No true professing Christian would loudly proclaim that God is unfair, unrighteous or unjust; yet every Christian at some point has struggled and most likely continues to struggle with living out in faith the truth that God is truly just or righteous. This struggle with God’s justice is an internal one borne out of a seeming contradiction from what we have hid in our heart concerning God’s perfect justice and what we experience and observe in our normative circumstances. Clearly when we observe our lives and the circumstances of everyday life, we do not always see justice at work. This often causes us to think some variation of the following thought, “If God is just then why did that bad or terrible thing happen to [insert name of person]?” We struggle to reconcile the justice of God with the seeming injustice of our world in its fallen condition. But the emotional experiences and temporary observations do not infringe upon the characteristic of God. God is not just (or righteous) because he does what is right, but he does what is right because he is just. This is a slight contrast in that compound sentence and we must consider the ramifications of this. If we determine God is just because we observe just things, we will find ourselves depicting the perfections of God based upon our fallible senses. But if we simply take God at his Word and interpret our fallen world in light of God’s justice we will be safer from anti-Biblical judgments. We must be disciplined to look at everything around us and seek to make sense of our circumstances in light of God’s justice rather than to seek to makes sense of God based upon our circumstances.
If God is just, and the Scripture resolutely describes him as such, then this has lasting ramifications both in this life and the life come.
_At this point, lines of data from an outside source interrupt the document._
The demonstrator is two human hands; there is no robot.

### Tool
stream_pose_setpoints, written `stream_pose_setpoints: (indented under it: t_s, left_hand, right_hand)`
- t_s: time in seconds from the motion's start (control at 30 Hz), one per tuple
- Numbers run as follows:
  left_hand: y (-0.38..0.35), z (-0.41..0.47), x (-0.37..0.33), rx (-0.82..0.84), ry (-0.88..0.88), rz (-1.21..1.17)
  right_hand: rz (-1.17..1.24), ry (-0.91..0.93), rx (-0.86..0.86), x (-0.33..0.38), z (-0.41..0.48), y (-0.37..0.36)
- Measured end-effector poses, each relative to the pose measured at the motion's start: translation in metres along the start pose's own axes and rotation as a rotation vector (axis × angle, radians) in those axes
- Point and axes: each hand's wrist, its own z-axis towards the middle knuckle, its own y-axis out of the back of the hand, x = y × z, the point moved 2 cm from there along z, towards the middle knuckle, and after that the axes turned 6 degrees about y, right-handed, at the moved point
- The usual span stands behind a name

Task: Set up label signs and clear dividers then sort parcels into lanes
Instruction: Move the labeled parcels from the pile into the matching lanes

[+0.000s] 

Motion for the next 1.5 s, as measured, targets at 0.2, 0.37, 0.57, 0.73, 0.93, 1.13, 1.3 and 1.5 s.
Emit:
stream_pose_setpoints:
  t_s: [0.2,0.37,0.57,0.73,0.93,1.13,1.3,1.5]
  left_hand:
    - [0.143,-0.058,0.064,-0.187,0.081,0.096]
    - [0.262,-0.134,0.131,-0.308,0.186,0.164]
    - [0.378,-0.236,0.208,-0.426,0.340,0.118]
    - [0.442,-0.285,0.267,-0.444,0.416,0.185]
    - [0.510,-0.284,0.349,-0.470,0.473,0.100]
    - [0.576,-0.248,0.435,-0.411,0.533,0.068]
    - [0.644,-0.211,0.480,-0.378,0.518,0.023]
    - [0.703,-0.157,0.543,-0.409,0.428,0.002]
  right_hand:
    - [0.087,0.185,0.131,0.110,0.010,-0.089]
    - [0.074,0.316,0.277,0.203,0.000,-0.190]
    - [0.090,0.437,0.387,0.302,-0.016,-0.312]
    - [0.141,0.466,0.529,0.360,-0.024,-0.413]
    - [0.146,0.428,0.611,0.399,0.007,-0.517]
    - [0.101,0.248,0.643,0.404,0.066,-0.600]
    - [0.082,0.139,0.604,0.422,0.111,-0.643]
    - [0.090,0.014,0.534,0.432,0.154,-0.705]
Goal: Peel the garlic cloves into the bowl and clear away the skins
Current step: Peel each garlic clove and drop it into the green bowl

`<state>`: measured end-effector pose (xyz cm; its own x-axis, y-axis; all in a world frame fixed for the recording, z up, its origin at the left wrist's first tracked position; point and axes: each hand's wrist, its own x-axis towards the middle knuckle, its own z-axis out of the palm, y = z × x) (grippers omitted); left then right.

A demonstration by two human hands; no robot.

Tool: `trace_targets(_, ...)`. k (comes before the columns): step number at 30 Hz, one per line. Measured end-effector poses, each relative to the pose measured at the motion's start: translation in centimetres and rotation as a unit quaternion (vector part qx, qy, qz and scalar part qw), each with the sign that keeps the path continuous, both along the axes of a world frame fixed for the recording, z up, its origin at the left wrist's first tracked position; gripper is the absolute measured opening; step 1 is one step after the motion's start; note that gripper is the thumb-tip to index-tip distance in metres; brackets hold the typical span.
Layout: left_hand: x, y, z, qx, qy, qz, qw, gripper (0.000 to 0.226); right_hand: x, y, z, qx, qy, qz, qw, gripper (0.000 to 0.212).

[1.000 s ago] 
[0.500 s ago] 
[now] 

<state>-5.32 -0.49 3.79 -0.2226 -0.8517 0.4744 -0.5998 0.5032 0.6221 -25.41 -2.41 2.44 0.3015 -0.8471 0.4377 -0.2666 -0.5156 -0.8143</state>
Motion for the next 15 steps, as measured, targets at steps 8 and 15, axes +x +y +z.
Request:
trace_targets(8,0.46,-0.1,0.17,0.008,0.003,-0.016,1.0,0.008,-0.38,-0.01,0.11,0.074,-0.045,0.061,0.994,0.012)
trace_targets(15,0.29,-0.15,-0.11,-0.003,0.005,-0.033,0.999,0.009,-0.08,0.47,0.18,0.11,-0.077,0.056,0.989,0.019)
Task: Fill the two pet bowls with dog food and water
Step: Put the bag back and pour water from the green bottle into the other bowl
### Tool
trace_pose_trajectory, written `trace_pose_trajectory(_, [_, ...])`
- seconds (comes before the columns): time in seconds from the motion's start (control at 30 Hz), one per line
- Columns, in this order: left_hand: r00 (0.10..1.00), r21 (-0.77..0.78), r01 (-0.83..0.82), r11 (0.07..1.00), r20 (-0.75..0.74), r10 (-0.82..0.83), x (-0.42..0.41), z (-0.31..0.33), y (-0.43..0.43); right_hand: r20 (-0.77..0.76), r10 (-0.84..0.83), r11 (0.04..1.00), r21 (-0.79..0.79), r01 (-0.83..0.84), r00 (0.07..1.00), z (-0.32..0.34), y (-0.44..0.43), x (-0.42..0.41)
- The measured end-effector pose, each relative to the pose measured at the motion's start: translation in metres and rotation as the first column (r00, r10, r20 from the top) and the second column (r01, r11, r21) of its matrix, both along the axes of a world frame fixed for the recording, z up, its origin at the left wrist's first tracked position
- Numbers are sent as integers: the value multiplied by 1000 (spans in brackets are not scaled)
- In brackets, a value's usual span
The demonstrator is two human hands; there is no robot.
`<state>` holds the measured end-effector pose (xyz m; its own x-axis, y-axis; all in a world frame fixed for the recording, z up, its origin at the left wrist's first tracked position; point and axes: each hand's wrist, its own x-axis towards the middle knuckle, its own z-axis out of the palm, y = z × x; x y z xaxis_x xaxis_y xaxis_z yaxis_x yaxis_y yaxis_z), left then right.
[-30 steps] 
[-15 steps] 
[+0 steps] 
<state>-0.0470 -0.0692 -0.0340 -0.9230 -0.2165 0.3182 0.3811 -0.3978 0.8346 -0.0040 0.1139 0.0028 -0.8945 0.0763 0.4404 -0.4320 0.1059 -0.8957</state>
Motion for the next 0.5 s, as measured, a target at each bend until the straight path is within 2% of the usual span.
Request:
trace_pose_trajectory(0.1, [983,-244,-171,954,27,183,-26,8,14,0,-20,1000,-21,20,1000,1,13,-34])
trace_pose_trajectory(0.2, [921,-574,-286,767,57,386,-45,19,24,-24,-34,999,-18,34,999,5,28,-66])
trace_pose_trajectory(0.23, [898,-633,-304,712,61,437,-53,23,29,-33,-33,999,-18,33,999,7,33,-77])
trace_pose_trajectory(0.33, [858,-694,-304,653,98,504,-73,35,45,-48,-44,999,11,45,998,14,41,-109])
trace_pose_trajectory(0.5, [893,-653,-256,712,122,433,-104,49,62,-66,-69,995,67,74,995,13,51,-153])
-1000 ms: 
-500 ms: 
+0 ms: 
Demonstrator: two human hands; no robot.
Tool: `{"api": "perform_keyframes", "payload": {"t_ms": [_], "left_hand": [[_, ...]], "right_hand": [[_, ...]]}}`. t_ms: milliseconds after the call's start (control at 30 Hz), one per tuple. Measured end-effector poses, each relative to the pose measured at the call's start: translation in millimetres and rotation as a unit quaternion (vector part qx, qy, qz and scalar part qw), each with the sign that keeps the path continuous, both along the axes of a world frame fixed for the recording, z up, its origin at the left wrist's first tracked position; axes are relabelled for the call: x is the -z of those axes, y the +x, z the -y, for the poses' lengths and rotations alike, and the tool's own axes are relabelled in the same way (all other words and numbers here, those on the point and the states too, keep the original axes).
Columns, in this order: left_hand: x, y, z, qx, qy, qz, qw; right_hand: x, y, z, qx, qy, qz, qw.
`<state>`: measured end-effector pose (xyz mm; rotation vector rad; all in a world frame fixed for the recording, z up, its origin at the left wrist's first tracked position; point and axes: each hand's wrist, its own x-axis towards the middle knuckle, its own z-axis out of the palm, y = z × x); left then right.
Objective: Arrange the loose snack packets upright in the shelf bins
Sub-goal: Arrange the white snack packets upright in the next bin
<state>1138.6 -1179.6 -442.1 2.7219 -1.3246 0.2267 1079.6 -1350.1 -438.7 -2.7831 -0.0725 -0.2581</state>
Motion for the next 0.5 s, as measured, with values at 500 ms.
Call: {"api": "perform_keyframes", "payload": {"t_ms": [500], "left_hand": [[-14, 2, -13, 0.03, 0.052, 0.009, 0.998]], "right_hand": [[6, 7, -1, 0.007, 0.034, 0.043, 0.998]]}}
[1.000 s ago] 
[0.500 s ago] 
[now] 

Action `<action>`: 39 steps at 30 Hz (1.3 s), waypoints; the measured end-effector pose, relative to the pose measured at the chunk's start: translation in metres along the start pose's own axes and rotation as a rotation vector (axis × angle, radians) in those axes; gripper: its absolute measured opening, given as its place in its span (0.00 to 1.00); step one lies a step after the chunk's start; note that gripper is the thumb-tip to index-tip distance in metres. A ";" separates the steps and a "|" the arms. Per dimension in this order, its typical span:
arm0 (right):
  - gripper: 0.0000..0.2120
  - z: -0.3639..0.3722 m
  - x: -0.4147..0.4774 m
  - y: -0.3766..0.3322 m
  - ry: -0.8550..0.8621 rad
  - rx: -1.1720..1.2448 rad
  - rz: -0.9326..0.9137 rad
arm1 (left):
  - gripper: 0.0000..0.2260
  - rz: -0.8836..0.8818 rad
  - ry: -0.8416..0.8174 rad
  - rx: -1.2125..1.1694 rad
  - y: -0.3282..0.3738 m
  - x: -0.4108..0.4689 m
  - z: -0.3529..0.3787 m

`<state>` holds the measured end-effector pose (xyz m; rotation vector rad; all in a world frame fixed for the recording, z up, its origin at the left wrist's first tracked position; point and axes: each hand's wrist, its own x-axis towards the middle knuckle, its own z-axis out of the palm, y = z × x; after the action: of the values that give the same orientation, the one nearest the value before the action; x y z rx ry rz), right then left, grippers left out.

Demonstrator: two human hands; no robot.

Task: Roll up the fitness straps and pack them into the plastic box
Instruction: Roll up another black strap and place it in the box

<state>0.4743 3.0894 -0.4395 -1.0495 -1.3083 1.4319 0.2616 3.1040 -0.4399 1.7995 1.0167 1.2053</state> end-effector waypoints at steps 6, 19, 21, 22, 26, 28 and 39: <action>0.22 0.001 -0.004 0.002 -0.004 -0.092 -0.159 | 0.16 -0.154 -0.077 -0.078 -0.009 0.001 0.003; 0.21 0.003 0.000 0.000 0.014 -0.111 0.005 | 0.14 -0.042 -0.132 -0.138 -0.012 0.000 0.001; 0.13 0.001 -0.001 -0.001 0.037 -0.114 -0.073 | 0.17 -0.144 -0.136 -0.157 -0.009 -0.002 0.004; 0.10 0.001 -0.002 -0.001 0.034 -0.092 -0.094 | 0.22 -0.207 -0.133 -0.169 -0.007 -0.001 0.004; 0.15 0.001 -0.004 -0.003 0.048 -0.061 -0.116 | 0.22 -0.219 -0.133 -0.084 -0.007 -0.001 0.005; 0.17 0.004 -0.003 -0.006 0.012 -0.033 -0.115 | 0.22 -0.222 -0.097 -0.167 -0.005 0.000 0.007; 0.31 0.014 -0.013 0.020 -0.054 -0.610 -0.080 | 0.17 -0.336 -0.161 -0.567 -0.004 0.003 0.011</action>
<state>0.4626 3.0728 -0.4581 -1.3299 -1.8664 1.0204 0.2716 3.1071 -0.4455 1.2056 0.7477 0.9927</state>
First, it means that no unjust or unrighteous act can go unnoticed and even unpunished by God. For God to equivocate once in allowing an unrighteous deed to go without judgment (in this life or the life to come) would consequently mean he has no justice. Second, it means that what we often view as unjust (or unfair) may not be so. Since justice comes from God, he determines what is just or not. Third, it means that we not only need forgiveness for our unrighteousness (the just dying for the unjust) but we need to be people who love justice and seek it in our temporal human relationships. Fourth, the justice of God demands either severe punishment or severe mercy. To Be continued. . .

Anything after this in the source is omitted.